Google Gemini Feedback
The Good: Unmatched Reasoning
Gemini’s ability to "think" through the entire file structure was a massive surprise. When I asked it to implement a changelog generator that tracks every modified cell, it hit on a diff-mapping algorithm that was both efficient and accurate on its first try. It felt like having a senior developer who never gets tired.
The Bad: UI "Soullessness"
While the structural CSS was solid, Gemini initially produced very "generic" looking layouts. I had to push it significantly to achieve the "Premium/Vibrant" aesthetic I wanted. It excels at logic, but still needs a human eye to guide it toward a "wow" factor in visual design.
The Ugly: Webhook Purgatory
The integration with the PayPal API for Pro-tier subscriptions was where we hit the most friction. Mapping the complex, asynchronous states of webhooks to my local database required several iterations because Gemini would occasionally default to older API patterns that didn't match the latest PayPal SDK. It took a few "candid" debugging sessions to get the subscription lifecycle perfect.
Summary
Building with Gemini is like driving a supercar: it’s incredibly powerful, but you have to keep your hands on the wheel during the tight corners (like third-party integrations). It transformed a 2-week project into a 3-day sprint.
Tags: #gemini #googleai #nextjs #saas #productivity #spreadsheet #mlh



Top comments (4)
This is such a practical use of Gemini! The problem you've solved is real — anyone who's worked with CSV exports from different tools knows the pain of inconsistent headers and mixed data types. I'm curious: how does AutoTable handle edge cases where the same column has wildly different formats in different rows? Does Gemini infer the intended format or does it ask the user to decide?
That’s a great question! AutoTable tackles inconsistent row formats using a "multi-stage, deterministic transformation pipeline" that Gemini helped architect. Instead of forcing an entire column into a single data type, the engine evaluates cells individually to perform per-cell type coercion, for example, standardizing various 10-digit formats into a canonical phone number while preserving ambiguous strings. To prioritize speed and user privacy, it relies on these smart heuristics to clean what it can and defaults to preserving the original data if a format is too "wild," ensuring no data is lost in the process!
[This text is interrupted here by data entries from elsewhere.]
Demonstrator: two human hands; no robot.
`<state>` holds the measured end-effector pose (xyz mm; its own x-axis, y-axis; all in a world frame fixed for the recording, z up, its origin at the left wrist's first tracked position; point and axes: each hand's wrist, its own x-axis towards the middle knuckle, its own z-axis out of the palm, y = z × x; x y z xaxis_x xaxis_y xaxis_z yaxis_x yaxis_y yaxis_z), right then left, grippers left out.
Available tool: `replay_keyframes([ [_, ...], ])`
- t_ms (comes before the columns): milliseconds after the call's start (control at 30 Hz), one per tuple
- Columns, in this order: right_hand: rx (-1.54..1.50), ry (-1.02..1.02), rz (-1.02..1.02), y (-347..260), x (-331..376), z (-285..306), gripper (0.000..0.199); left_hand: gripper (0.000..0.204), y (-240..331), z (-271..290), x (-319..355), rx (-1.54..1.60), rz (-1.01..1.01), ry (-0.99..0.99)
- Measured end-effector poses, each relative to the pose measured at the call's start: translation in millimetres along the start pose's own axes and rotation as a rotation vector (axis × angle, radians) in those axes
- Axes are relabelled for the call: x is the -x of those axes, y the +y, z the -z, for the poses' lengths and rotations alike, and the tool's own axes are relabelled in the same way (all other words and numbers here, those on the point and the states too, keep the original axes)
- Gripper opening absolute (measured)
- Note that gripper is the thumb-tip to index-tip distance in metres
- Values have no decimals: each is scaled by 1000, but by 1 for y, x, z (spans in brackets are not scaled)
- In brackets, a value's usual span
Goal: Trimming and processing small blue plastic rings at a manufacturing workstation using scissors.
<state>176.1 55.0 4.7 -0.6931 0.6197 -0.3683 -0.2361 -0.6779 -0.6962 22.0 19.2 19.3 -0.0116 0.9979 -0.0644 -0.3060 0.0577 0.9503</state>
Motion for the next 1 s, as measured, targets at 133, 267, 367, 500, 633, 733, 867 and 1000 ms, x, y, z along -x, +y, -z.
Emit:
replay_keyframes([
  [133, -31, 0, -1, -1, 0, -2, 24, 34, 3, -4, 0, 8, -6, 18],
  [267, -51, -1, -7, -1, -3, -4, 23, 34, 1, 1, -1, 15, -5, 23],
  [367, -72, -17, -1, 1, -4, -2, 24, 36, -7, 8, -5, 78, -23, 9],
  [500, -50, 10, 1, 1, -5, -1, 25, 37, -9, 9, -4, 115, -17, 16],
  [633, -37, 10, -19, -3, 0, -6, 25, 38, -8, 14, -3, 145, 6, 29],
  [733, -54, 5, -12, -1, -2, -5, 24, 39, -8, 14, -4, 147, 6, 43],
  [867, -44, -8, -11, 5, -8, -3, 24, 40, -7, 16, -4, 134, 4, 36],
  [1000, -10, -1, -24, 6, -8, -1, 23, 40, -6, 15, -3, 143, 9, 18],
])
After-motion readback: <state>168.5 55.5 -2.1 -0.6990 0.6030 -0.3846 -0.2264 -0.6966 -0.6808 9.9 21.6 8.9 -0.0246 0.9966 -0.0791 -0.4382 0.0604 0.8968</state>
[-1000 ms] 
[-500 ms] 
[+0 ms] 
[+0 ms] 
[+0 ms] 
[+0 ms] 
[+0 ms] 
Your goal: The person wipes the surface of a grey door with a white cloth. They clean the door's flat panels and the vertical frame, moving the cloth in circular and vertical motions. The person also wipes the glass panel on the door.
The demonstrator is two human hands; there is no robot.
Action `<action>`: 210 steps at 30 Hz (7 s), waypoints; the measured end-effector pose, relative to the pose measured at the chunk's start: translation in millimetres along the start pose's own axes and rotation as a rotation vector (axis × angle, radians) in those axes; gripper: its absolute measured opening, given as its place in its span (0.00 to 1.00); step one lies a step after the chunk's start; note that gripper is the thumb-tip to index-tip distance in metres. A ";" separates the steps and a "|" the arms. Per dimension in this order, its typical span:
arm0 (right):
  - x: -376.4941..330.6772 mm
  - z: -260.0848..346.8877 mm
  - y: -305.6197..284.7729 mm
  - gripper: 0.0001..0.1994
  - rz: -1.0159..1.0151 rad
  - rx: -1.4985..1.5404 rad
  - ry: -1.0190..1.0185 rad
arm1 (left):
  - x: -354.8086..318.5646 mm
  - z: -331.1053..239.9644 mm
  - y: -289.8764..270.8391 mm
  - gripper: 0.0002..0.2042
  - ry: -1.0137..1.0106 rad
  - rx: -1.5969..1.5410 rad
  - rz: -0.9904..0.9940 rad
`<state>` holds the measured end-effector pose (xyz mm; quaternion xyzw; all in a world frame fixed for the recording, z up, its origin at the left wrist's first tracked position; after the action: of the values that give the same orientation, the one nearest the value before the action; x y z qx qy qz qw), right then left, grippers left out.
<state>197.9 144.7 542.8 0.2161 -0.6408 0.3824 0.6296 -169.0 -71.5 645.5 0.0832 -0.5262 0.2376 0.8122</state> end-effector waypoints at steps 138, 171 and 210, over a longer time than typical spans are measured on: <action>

Your application is great and I always use it for cleaning large datasets. Hope for more improvements in the future!
Thank you so much for the support! I’m thrilled to hear AutoTable is helping you manage large datasets more efficiently. I’m currently working with Google Gemini to refine our "Lead Engineer" architecture even further, with plans to add smarter fuzzy matching and more advanced schema detection soon, so keep an eye out for updates!